Firefox 19におけるPDF表示機能
2013年2月19日付で、Firefox 19がリリースされた(リリースノート)。バージョン19の新機能に、プラグインをインストールしなくても Firefox だけでPDFを見ることができるという機能がある。しかし、この新機能は、正直言ってあまり性能の良いものではない。PDFが文字化けを起こしたり、レイアウトが崩れたりするのである。今までと同様にPDFをまともに読みたいのなら、Firefox による PDF 表示機能を切って、Adobe Reader による表示に戻した方が良い。
例えば、私が作成した日本語のPDFファイルを Firefox 19で表示すると、以下のように文字化けのオンパレードとなる。また、フォントも美しく表示されない。なお、この記事の下の方に、Adobe Reader を使ってちゃんと表示した例を挙げたので、参考にしていただきたい。
技術的な話をすると、Firefox 19では、pdf.js というJavaScriptを用いてPDFを表示している。pdf.js はPDFを解析して、これをHTML文書に変換する。HTMLにしてしまえば、Firefox はブラウザなので簡単に読むことができるというわけだ。ただ、PDFで表現できる範囲とHTMLで表現できる範囲は異なっているので、どうしてもHTMLだとうまく表現できないところがある。だから、文字化けやレイアウト崩れが起きるのだ。
なお、pdf.js の問題点については『WEBプログラミング NOW!』の「pdf.jsのFirefox通常版への搭載を延期すべき10の理由」という2013年1月31日付の記事に詳しい。
Adobe Reader による表示に戻す方法
というわけで、Firefox 19 で Adobe Reader による表示に戻す方法を紹介する。なお、Windows 7 版の Firefox 19 に基づいて説明する。
戻し方は簡単だ。まず、[Firefox]ボタンをクリックし、[オプション]→[オプション]と進む。
そうすると、オプション設定用のウィンドウが出てくる。ここで、[プログラム]というタブに切り替える。このタブに切り替えると、「ファイルの種類」とあるところに様々なファイルがリストされているはずだ。その中から、「PDF 文書 (PDF)」となっているところを探しだそう。Firefox 19 でプラグイン無しでPDFを表示している場合 [1] は、「Firefox でプレビュー表示」となっているはずだ。

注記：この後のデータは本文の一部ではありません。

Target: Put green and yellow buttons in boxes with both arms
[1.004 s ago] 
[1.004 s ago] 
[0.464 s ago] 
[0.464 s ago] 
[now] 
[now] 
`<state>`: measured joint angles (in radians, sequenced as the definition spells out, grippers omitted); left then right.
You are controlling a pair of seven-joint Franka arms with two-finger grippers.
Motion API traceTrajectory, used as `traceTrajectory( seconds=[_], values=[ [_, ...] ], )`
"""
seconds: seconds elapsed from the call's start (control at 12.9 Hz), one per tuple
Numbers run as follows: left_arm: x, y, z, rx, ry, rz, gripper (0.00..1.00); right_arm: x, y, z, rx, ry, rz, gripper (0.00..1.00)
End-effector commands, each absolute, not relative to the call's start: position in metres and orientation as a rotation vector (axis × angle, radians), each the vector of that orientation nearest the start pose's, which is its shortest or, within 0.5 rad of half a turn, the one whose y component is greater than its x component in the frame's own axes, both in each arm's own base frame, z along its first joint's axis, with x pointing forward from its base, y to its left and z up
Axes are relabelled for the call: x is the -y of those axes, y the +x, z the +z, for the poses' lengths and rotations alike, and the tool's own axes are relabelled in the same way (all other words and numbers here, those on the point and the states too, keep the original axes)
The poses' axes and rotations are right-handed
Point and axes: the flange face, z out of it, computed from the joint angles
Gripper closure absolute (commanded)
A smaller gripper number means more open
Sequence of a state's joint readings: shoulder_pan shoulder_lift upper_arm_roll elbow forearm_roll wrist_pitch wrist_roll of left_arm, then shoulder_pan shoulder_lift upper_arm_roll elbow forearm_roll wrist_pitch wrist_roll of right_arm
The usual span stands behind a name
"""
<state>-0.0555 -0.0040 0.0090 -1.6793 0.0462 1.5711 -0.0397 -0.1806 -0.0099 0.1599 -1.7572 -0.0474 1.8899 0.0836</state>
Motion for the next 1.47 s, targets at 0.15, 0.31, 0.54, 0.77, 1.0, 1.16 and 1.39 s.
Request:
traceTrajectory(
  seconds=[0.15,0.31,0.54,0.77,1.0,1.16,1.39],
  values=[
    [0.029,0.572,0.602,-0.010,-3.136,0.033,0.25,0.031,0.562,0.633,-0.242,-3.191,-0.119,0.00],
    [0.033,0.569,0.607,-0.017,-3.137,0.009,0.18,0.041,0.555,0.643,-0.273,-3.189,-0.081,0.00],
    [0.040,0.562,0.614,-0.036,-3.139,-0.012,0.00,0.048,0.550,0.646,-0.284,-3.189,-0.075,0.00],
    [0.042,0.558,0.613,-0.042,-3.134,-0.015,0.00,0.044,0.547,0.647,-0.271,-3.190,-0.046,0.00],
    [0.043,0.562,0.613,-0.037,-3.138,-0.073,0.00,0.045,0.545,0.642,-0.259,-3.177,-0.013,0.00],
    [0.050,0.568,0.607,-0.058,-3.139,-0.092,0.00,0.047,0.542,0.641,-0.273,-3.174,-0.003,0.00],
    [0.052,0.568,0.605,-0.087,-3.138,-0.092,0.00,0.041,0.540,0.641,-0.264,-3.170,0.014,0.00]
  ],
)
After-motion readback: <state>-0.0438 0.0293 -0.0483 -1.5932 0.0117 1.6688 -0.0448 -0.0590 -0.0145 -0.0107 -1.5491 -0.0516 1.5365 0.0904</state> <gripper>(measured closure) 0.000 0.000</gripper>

この「Firefox でプレビュー表示」と書いているところをクリックするとプルダウンメニューが出てくるので、「Adobe Acrobat を使用 (Firefox 内で表示)」 [2] を選んで、オプションウィンドウの下部にある[OK]ボタンを押せば、Adobe Reader による表示に戻る。もし、「Adobe Acrobat を使用 (Firefox 内で表示)」がなかったら、そもそもPCに Adobe Reader がインストールされていない可能性がある。その場合、Adobe Reader の公式サイトからダウンロードしてインストールしよう。
ちなみに、先ほどのプルダウンメニューで「Adobe Acrobat を使用 (Firefox 内で表示)」を選ぶと、Firefox のタブの1つとしてPDFが表示される。その代わりに「Adobe Reader を使用 (標準設定)」を選ぶと、Firefox とは別に Adobe Reader のウィンドウが出てきて、そこにPDFが表示される。

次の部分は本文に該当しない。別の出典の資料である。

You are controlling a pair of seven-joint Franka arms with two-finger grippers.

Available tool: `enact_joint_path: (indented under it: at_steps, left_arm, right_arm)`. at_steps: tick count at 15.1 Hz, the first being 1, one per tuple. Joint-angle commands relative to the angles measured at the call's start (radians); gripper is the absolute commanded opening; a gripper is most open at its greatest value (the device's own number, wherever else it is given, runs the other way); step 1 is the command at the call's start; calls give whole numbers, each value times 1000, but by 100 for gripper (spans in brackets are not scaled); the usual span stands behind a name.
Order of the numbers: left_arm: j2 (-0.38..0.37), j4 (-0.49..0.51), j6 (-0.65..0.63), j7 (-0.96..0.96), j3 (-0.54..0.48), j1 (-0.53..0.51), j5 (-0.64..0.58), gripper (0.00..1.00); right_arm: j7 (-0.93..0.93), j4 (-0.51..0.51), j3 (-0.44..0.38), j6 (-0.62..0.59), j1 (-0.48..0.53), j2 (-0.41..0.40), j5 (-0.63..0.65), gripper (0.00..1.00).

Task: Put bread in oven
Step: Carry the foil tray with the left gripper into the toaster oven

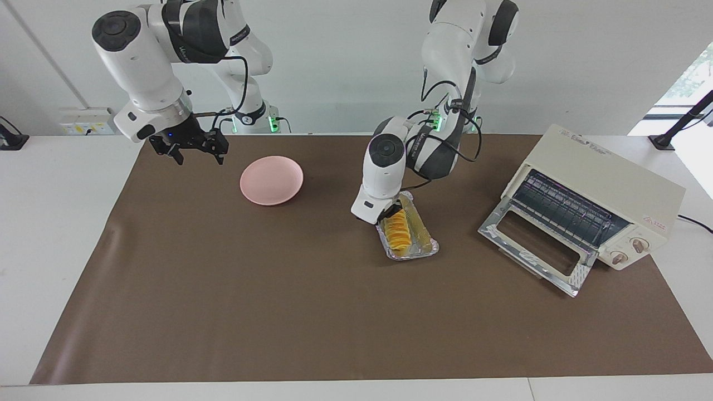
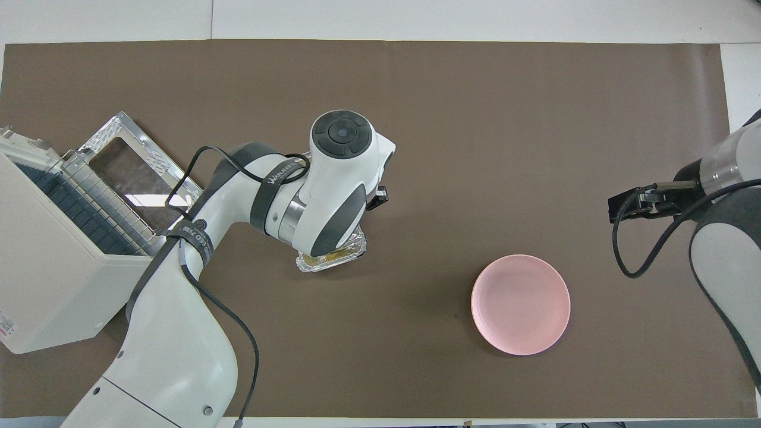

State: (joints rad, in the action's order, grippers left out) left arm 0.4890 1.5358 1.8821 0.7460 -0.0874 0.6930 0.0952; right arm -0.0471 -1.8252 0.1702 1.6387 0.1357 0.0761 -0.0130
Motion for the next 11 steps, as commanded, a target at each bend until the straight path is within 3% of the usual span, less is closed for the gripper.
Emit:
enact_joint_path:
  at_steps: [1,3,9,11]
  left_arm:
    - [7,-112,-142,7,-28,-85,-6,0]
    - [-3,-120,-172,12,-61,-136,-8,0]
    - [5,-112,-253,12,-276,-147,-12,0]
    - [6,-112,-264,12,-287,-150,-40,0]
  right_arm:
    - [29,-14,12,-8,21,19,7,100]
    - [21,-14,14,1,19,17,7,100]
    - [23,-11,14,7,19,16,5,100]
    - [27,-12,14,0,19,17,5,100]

Adobe Reader による表示に戻すと、以下のようにきれいに表示される。先ほどのプラグイン無しでPDFを表示した例と比べていただきたい。Adobe Reader には日本語フォントとして小塚明朝などの美しいフォントが入っているので、字もきれいに表示される。なお、以下の画像を撮るために使ったPDFはこちらからダウンロード可能である。
なお、環境によっては表示されないかもしれないが、Adobe Reader を用いてPDFを表示している場合、PDFを開いているタブには「(application/pdf オブジェクト)」という表示が出る。プラグイン無しでPDFを表示している場合は、こうした表示は出ない。